> [Data for this task]:
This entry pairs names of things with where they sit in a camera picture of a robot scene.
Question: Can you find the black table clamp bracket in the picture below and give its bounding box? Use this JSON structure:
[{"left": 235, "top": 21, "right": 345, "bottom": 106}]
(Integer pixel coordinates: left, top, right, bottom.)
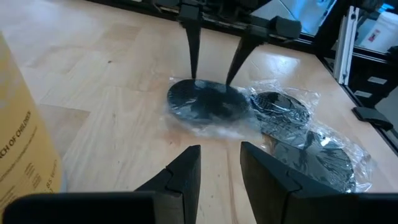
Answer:
[{"left": 352, "top": 106, "right": 394, "bottom": 132}]

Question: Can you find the silver aluminium extrusion post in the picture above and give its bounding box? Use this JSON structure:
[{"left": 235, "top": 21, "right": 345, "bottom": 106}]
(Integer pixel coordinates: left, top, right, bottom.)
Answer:
[{"left": 333, "top": 5, "right": 361, "bottom": 86}]

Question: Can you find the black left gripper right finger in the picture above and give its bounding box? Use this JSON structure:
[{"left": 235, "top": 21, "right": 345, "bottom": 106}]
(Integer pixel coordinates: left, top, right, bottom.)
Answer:
[{"left": 239, "top": 141, "right": 341, "bottom": 224}]

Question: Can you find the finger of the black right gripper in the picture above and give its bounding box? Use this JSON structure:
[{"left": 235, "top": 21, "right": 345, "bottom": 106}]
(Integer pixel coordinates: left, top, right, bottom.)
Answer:
[
  {"left": 178, "top": 4, "right": 201, "bottom": 80},
  {"left": 226, "top": 17, "right": 302, "bottom": 85}
]

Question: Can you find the white sheet panel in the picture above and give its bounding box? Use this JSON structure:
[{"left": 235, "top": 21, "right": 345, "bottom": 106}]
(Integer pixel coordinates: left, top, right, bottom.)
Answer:
[{"left": 251, "top": 0, "right": 337, "bottom": 35}]

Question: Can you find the yellow disinfecting wipes canister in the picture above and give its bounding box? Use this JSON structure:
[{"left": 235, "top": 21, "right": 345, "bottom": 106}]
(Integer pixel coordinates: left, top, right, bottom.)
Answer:
[{"left": 0, "top": 30, "right": 65, "bottom": 215}]

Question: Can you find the white bag red label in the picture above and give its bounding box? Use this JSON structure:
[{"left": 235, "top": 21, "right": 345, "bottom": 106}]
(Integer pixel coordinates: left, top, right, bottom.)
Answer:
[{"left": 357, "top": 11, "right": 398, "bottom": 54}]

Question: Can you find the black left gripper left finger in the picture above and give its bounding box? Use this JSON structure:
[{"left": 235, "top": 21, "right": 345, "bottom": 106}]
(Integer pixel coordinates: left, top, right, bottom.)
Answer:
[{"left": 135, "top": 144, "right": 202, "bottom": 224}]

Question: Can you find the black round brush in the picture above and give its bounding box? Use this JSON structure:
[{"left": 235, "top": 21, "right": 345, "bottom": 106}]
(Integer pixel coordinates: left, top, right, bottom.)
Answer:
[
  {"left": 248, "top": 79, "right": 321, "bottom": 141},
  {"left": 160, "top": 76, "right": 261, "bottom": 141},
  {"left": 264, "top": 124, "right": 374, "bottom": 194}
]

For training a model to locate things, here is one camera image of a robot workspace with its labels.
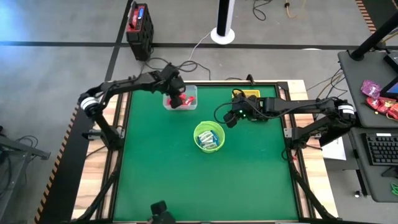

> [What you have to do]: Images in the data above are to be skipped. Retype all other material exactly.

> [Task answer]:
This entry pairs names of things with where they sit in a camera picture of a robot scene.
Question: Can you find the black table clamp bracket in the picture below and give its bounding box? Use this JSON structure:
[{"left": 235, "top": 21, "right": 345, "bottom": 106}]
(Integer pixel coordinates: left, top, right, bottom.)
Answer:
[{"left": 352, "top": 106, "right": 394, "bottom": 132}]

Question: Can you find the silver aluminium extrusion post in the picture above and give its bounding box? Use this JSON structure:
[{"left": 235, "top": 21, "right": 345, "bottom": 106}]
(Integer pixel coordinates: left, top, right, bottom.)
Answer:
[{"left": 333, "top": 5, "right": 361, "bottom": 86}]

Question: Can you find the black left gripper right finger in the picture above and give its bounding box? Use this JSON structure:
[{"left": 235, "top": 21, "right": 345, "bottom": 106}]
(Integer pixel coordinates: left, top, right, bottom.)
Answer:
[{"left": 239, "top": 141, "right": 341, "bottom": 224}]

Question: Can you find the finger of the black right gripper in the picture above and give its bounding box? Use this JSON structure:
[{"left": 235, "top": 21, "right": 345, "bottom": 106}]
(Integer pixel coordinates: left, top, right, bottom.)
Answer:
[
  {"left": 178, "top": 4, "right": 201, "bottom": 80},
  {"left": 226, "top": 17, "right": 302, "bottom": 85}
]

Question: Can you find the white sheet panel in the picture above and give its bounding box? Use this JSON structure:
[{"left": 235, "top": 21, "right": 345, "bottom": 106}]
(Integer pixel coordinates: left, top, right, bottom.)
Answer:
[{"left": 251, "top": 0, "right": 337, "bottom": 35}]

Question: Can you find the yellow disinfecting wipes canister in the picture above and give its bounding box? Use this JSON structure:
[{"left": 235, "top": 21, "right": 345, "bottom": 106}]
(Integer pixel coordinates: left, top, right, bottom.)
Answer:
[{"left": 0, "top": 30, "right": 65, "bottom": 215}]

Question: Can you find the white bag red label in the picture above and give its bounding box? Use this JSON structure:
[{"left": 235, "top": 21, "right": 345, "bottom": 106}]
(Integer pixel coordinates: left, top, right, bottom.)
Answer:
[{"left": 357, "top": 11, "right": 398, "bottom": 54}]

Question: Can you find the black left gripper left finger in the picture above and give its bounding box? Use this JSON structure:
[{"left": 235, "top": 21, "right": 345, "bottom": 106}]
(Integer pixel coordinates: left, top, right, bottom.)
Answer:
[{"left": 135, "top": 144, "right": 202, "bottom": 224}]

Question: Can you find the black round brush in the picture above and give its bounding box? Use this JSON structure:
[{"left": 235, "top": 21, "right": 345, "bottom": 106}]
(Integer pixel coordinates: left, top, right, bottom.)
Answer:
[
  {"left": 248, "top": 79, "right": 321, "bottom": 141},
  {"left": 160, "top": 76, "right": 261, "bottom": 141},
  {"left": 264, "top": 124, "right": 374, "bottom": 194}
]

For training a model to locate things, here is one camera image of a robot workspace with its labels.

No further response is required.